А потом он оттягивает меня за воротник в сторону и безо всякого смеха, очень серьезно, шипит:
— Ты понимаешь, что здесь сейчас происходит? Конечно, ему плевать, будет тут жить твоя баба или нет, ему сейчас на все плевать, кроме сладостей. Но если она что-то увидит, если она проболтается.
— Она не проболтается, — говорю я. — Обещаю.
— Я убью ее.
Скорее всего, нет, думаю я, но вслух говорю:
— Но она не даст тебе повода. И ничего не увидит.
— Будет жить в твоей комнате. И следи за ней, как будто она иностранный шпион.
Она и есть, в каком-то смысле. Хорошо, что Кассий еще не слышал ее акцент.
Он все-таки нас пропускает, я провожаю Нису в мою комнату, говорю ей располагаться.
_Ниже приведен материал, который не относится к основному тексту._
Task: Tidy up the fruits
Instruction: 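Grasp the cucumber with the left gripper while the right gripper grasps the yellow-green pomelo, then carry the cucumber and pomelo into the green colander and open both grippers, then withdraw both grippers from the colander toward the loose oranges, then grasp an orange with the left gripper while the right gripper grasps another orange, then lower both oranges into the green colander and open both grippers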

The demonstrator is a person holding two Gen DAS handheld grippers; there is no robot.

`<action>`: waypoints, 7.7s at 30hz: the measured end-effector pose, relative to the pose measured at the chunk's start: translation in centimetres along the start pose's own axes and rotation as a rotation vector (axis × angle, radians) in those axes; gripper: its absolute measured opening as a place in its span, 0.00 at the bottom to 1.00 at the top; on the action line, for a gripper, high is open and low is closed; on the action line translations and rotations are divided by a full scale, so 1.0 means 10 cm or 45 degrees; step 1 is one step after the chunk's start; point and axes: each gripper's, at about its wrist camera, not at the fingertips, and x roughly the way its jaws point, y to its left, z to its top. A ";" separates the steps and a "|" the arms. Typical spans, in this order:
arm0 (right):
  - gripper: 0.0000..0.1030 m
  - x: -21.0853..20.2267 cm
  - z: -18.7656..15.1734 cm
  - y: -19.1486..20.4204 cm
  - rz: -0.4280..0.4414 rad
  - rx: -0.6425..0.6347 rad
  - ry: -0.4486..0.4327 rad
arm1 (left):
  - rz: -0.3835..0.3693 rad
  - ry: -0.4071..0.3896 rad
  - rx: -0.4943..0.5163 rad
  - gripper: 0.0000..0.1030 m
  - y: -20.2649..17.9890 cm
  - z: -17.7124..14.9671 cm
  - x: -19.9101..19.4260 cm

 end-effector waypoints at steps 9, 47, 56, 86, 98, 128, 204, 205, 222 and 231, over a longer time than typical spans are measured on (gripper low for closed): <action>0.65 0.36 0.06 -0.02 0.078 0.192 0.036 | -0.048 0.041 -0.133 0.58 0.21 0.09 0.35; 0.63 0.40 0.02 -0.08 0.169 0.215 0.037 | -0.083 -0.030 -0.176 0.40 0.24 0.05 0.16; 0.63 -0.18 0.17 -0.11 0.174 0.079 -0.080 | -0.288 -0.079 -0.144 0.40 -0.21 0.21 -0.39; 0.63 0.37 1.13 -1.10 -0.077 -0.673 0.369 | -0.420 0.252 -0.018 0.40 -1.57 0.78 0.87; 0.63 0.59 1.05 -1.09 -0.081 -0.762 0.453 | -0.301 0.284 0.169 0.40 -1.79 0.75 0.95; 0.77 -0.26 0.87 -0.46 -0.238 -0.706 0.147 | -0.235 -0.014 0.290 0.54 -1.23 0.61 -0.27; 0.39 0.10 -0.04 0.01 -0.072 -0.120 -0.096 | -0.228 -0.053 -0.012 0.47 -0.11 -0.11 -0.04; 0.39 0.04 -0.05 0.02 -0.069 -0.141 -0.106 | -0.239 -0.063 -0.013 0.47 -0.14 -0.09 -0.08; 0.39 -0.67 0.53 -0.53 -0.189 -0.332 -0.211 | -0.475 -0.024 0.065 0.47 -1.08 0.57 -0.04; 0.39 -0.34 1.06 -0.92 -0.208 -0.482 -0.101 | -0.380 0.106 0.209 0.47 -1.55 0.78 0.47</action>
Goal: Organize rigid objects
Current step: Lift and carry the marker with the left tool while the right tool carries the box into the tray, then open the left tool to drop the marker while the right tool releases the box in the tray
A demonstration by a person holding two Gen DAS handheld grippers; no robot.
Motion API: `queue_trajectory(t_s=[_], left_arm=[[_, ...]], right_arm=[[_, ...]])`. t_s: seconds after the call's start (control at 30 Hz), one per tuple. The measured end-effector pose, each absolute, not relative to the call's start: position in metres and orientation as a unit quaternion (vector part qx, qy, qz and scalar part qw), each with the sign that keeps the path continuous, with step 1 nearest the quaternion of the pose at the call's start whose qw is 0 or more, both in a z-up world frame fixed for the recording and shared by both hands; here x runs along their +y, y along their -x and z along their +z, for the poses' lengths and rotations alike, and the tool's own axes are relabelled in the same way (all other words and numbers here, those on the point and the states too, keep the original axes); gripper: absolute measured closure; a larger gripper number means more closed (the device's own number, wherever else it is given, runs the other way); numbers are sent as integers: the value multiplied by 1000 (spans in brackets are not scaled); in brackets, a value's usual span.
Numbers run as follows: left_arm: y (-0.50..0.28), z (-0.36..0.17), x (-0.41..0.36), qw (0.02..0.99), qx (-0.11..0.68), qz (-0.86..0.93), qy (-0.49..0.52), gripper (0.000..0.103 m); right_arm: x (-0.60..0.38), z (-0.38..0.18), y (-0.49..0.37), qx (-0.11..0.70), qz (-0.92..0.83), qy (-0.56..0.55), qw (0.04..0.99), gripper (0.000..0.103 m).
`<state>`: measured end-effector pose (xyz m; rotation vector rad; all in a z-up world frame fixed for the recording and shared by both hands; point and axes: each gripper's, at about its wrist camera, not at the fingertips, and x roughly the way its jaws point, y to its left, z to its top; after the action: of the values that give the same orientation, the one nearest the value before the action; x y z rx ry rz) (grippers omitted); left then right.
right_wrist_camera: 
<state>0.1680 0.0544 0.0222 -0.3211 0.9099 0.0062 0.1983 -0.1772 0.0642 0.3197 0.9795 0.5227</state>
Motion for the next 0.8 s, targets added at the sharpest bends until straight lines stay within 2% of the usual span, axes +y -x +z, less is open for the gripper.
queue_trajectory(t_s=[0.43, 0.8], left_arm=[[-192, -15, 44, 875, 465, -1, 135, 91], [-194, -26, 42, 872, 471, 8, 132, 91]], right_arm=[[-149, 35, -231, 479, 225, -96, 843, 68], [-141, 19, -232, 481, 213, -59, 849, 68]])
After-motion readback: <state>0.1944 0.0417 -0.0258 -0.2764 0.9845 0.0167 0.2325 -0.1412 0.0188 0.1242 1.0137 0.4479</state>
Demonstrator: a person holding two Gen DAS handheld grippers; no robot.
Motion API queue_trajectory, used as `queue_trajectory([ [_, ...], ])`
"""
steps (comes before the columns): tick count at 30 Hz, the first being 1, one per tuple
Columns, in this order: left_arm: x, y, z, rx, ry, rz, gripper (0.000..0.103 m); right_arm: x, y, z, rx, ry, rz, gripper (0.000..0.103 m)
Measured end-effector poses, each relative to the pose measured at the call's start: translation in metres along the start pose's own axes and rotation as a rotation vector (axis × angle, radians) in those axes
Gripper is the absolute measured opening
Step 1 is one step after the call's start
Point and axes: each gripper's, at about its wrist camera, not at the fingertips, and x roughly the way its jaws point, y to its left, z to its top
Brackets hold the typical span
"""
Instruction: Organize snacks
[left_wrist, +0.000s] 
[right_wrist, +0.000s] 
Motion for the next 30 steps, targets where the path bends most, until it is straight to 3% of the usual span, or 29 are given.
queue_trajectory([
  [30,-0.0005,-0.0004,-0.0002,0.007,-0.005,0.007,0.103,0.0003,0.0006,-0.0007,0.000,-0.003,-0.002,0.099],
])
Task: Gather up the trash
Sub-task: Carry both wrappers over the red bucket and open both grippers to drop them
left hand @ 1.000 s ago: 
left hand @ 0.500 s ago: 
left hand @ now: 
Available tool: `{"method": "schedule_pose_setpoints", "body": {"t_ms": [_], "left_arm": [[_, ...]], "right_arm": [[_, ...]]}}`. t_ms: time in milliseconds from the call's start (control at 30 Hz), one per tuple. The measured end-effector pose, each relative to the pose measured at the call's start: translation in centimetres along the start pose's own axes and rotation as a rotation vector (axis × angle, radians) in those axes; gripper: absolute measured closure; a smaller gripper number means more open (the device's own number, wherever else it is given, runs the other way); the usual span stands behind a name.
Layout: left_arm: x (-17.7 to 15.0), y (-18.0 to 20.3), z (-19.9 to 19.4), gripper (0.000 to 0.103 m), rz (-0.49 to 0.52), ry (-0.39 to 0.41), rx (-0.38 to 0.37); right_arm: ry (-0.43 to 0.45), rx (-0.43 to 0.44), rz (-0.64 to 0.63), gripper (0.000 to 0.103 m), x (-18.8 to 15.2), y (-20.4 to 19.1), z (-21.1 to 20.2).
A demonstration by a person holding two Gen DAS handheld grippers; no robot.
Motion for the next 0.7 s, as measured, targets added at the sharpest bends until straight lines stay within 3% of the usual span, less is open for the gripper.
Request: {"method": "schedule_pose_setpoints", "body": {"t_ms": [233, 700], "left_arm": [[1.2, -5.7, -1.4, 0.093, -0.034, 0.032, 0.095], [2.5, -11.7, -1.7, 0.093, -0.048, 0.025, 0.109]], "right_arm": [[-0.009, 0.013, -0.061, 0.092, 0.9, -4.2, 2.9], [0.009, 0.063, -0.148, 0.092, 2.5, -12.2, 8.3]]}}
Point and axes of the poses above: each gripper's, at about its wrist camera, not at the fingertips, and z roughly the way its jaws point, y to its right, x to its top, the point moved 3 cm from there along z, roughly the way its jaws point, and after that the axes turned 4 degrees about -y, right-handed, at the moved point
В моей комнате пахнет ровно так, как и должно — прохладой нежилого помещения. Я оставляю Нису там, а сам поднимаюсь к папе и маме. Теперь я верну папу. Я улыбаюсь, еще пошатываюсь от вина. Пустая бутылка осталась на обочине, и я думаю, что нужно было ее выбросить — нехорошо все-таки мусорить.
Мама сидит у папиной постели. Рассвет делает ее похожей на тень, она выхвачена из пространства вокруг, словно ее вырезали из бумаги. Ее ладонь путешествует по папиному лбу, будто он — болеющий ребенок. Когда она замечает меня, прикладывает палец к губам.
— Он еще слаб, — шепчет она. — Может, это и хорошо.
Я смотрю на папу. Его красивое, изумительно царственное лицо абсолютно спокойно, и не скажешь, что теперь вместо него кто-то другой. Папа похож на древнего вождя нашего народа, мертвого, ждущего погребения и все такого же величественного. Я всегда хотел быть как папа, пока не понял, что значит быть мной.